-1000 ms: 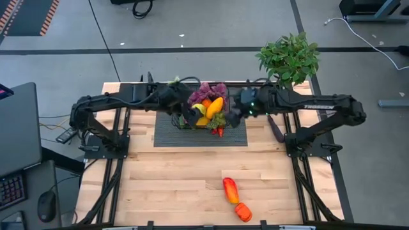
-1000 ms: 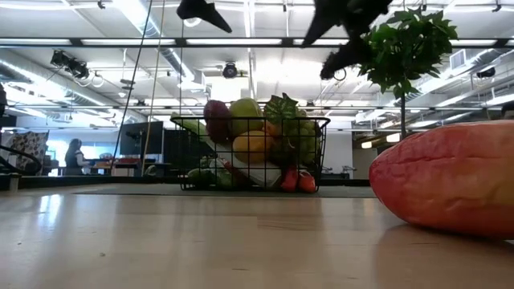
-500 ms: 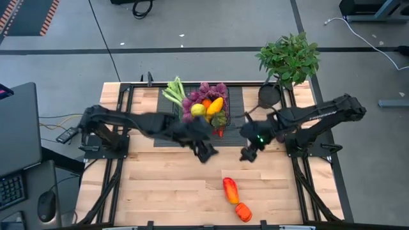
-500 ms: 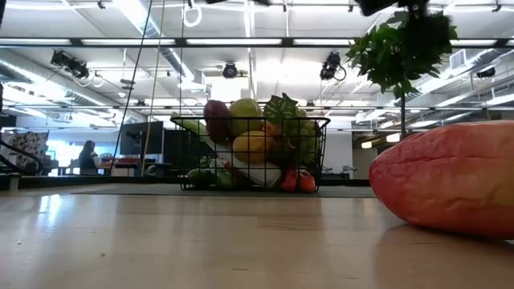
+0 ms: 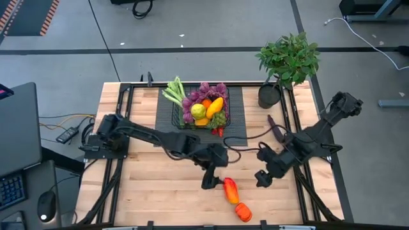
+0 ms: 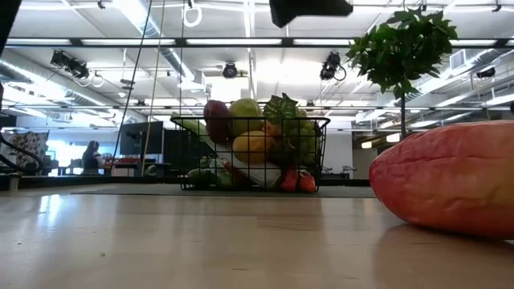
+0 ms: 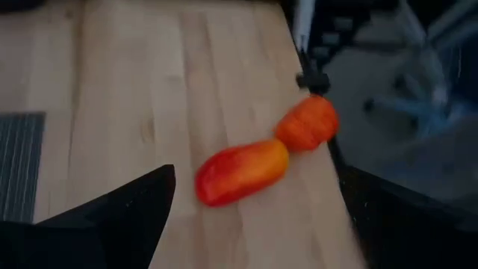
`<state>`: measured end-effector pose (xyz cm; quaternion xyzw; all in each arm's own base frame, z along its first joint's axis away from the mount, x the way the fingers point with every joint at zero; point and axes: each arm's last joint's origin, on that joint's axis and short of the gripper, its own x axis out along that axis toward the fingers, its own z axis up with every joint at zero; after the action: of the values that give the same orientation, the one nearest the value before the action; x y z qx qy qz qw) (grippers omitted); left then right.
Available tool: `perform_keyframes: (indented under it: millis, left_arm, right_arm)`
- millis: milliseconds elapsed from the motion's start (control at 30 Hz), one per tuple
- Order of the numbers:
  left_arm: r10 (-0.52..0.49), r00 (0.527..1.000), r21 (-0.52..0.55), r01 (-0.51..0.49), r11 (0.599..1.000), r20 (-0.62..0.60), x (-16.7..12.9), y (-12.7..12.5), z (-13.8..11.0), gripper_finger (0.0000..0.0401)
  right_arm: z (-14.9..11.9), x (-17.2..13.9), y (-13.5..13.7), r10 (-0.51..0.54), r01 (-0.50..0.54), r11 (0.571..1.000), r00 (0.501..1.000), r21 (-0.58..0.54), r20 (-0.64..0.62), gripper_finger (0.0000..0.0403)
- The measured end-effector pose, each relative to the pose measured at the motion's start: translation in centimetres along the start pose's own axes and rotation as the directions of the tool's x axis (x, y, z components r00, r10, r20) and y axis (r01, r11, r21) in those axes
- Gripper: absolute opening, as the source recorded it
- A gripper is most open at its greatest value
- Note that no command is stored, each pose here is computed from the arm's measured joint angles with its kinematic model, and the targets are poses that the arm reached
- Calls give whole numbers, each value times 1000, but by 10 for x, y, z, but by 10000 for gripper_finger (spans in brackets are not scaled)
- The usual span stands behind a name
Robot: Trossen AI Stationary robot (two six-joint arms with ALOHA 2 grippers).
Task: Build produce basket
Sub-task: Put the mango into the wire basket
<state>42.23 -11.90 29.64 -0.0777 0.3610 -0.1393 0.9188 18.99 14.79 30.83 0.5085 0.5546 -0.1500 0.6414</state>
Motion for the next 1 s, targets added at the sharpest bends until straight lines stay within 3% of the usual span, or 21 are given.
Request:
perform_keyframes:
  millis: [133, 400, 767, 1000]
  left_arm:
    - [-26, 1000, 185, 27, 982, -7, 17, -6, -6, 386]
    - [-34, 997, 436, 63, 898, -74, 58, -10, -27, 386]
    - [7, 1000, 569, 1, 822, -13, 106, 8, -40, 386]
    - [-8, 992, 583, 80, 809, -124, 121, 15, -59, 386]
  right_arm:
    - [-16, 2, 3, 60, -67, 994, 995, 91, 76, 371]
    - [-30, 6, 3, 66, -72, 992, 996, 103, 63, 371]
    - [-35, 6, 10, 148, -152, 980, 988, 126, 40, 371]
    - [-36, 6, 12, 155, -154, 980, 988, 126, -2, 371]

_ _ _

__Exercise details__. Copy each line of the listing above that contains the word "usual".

__Answer space__.
- The usual span stands behind a name
Motion for the next 1 s, targets added at the sharpest bends until straight lines stay within 3% of the usual span, or 21 are given.

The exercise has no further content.